Personal information
- Full name: Kenneth Frederick Pestell
- Born: 7 May 1931 (age 95) Edmonton, Middlesex, England
- Batting: Right-handed
- Bowling: Right-arm medium

Career statistics
| Competition | First-class |
| Matches | 1 |
| Runs scored | 37 |
| Batting average | 18.50 |
| 100s/50s | –/– |
| Top score | 21 |
| Balls bowled | 30 |
| Wickets | 0 |
| Bowling average | – |
| 5 wickets in innings | – |
| 10 wickets in match | – |
| Best bowling | – |
| Catches/stumpings | –/– |
- Source: Cricinfo, 19 June 2019

= Kenneth Pestell =

English cricketer

Kenneth Frederick Pestell (born 7 May 1931) is a former English first-class cricketer.
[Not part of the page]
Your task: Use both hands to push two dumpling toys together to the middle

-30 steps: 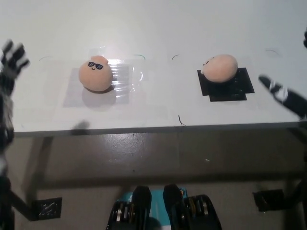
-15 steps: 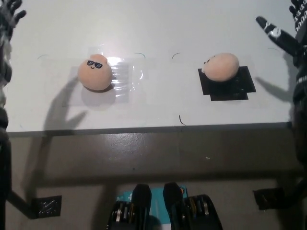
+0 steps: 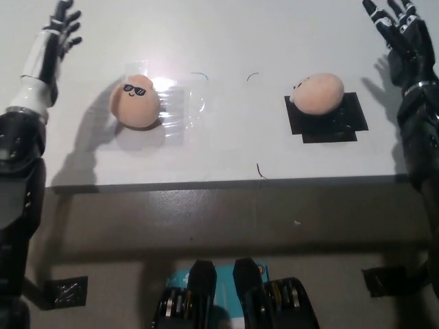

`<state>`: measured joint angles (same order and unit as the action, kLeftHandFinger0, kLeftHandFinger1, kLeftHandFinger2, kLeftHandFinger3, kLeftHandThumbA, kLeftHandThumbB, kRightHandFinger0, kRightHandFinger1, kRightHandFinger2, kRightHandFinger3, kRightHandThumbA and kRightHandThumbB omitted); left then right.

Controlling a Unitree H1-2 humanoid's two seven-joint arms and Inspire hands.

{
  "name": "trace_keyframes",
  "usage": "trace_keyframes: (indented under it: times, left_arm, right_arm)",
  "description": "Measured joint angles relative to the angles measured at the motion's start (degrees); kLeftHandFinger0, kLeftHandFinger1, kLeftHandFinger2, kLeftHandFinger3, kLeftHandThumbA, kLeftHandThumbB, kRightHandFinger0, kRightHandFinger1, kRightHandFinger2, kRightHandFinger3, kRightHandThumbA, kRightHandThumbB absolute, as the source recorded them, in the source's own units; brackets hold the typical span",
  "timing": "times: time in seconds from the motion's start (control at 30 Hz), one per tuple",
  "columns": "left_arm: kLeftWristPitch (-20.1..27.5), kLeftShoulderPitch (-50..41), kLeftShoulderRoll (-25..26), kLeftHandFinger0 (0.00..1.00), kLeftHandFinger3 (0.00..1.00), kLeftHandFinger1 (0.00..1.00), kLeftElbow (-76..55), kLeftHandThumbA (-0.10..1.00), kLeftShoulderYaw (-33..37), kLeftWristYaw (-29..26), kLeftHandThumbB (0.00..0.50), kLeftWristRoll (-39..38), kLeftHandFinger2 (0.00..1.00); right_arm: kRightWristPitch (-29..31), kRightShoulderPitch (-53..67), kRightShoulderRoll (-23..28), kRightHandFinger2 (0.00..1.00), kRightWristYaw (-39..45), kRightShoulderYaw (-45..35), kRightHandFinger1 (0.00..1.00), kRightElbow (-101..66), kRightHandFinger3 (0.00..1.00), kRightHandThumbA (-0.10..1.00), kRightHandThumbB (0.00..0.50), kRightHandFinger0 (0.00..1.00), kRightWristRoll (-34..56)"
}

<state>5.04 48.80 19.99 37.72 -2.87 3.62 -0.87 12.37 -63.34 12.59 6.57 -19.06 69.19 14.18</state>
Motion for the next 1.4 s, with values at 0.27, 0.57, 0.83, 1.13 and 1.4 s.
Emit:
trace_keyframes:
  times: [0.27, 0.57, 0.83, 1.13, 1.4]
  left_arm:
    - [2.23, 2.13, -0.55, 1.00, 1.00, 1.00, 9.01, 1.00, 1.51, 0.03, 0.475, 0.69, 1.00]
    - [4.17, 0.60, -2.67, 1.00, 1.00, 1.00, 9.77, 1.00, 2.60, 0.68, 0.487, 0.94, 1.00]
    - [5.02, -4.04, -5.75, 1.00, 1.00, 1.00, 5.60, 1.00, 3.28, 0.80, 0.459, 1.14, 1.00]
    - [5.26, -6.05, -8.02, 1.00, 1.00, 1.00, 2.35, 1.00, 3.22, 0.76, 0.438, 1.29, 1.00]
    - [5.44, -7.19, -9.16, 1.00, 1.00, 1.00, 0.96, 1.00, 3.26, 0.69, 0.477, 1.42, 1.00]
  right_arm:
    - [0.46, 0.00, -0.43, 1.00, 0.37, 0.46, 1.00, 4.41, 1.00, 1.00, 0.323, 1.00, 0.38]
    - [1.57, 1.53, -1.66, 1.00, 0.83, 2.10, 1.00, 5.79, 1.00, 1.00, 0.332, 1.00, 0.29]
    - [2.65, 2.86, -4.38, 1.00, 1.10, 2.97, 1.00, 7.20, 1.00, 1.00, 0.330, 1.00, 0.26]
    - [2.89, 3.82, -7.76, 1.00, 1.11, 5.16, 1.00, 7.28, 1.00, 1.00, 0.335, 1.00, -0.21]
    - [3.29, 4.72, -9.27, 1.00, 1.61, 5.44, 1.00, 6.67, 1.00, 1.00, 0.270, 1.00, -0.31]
A banker by profession, Pestell played a single first-class cricket match for D. R. Jardine's XI against Oxford University at Eastbourne in 1957. Batting twice in the match, Pestell was dismissed for 16 runs by Robert Wilson in the D. R. Jardine's XI first-innings, while in their second-innings he was dismissed for 21 runs by Ian Gibson. He also bowled five wicket-less overs in the match with his right-arm medium pace bowling.